GIVEN DATA: Begin

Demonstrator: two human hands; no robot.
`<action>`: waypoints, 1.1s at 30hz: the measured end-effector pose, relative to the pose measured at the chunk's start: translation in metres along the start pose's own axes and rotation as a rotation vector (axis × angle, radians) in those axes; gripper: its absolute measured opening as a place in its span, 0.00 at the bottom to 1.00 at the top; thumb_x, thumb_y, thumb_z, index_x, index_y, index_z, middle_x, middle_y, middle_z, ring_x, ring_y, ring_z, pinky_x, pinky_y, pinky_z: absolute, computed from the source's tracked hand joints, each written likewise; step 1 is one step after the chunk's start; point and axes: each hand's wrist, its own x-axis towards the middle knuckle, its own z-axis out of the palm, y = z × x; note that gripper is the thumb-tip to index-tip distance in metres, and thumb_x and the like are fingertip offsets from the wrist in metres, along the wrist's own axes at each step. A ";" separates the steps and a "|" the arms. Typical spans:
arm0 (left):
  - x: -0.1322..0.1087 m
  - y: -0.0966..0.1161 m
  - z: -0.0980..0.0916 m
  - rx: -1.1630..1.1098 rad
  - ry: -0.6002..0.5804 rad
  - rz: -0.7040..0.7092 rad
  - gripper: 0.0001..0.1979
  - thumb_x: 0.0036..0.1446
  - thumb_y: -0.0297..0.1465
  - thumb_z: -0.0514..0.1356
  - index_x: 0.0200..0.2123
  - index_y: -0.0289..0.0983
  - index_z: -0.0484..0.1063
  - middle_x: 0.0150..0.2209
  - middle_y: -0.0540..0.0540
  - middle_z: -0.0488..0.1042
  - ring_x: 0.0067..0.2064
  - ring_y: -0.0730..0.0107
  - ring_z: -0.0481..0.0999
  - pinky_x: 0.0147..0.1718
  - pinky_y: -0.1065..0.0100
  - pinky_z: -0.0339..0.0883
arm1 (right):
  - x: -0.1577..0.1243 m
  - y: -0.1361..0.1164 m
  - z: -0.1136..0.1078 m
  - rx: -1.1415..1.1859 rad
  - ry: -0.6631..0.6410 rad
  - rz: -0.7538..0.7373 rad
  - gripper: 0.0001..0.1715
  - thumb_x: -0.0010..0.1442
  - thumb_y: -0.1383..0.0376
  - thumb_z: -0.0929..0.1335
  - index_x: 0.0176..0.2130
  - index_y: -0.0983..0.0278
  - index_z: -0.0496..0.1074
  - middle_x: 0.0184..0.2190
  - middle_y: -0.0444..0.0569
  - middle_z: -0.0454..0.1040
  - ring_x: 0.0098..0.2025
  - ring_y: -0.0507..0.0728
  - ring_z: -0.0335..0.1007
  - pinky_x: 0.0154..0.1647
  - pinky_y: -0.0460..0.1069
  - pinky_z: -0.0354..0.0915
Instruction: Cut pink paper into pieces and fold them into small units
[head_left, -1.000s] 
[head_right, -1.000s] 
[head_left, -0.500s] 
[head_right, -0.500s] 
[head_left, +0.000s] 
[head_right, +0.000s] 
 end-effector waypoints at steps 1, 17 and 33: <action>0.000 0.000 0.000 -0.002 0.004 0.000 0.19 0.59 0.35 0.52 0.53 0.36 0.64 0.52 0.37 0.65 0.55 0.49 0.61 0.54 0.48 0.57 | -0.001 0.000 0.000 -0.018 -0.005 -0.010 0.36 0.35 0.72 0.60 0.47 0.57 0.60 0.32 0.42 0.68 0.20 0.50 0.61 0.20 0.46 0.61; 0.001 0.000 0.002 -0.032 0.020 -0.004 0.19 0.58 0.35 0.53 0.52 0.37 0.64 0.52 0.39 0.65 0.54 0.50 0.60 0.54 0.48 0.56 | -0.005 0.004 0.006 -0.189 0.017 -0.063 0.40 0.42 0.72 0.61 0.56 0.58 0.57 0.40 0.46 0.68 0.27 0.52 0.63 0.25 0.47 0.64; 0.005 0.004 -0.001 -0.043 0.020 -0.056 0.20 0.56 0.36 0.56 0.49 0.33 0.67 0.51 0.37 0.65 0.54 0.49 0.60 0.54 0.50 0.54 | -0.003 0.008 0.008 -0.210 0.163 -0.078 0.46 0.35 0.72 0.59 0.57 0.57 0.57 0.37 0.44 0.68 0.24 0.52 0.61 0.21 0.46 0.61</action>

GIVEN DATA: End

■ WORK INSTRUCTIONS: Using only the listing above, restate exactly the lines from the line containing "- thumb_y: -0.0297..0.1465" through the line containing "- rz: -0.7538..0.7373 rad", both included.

■ WRITTEN ANSWER:
  - thumb_y: -0.0297..0.1465
  - thumb_z: -0.0514..0.1356
  - index_x: 0.0200..0.2123
  - index_y: -0.0289..0.0983
  - index_z: -0.0484..0.1063
  - middle_x: 0.0150..0.2209
  - middle_y: -0.0540..0.0540
  - middle_z: -0.0488..0.1042
  - ring_x: 0.0067..0.2064
  - ring_y: -0.0730..0.0107
  - ring_z: -0.0481..0.0999
  - pinky_x: 0.0147..0.1718
  - pinky_y: -0.1065..0.0100
  - pinky_z: -0.0339..0.0883
arm1 (right):
  - x: -0.1577..0.1243 m
  - y: -0.1361..0.1164 m
  - z: -0.1136..0.1078 m
  - rx: -1.1415..1.1859 rad
  - ry: -0.6631..0.6410 rad
  - rz: -0.7538..0.7373 rad

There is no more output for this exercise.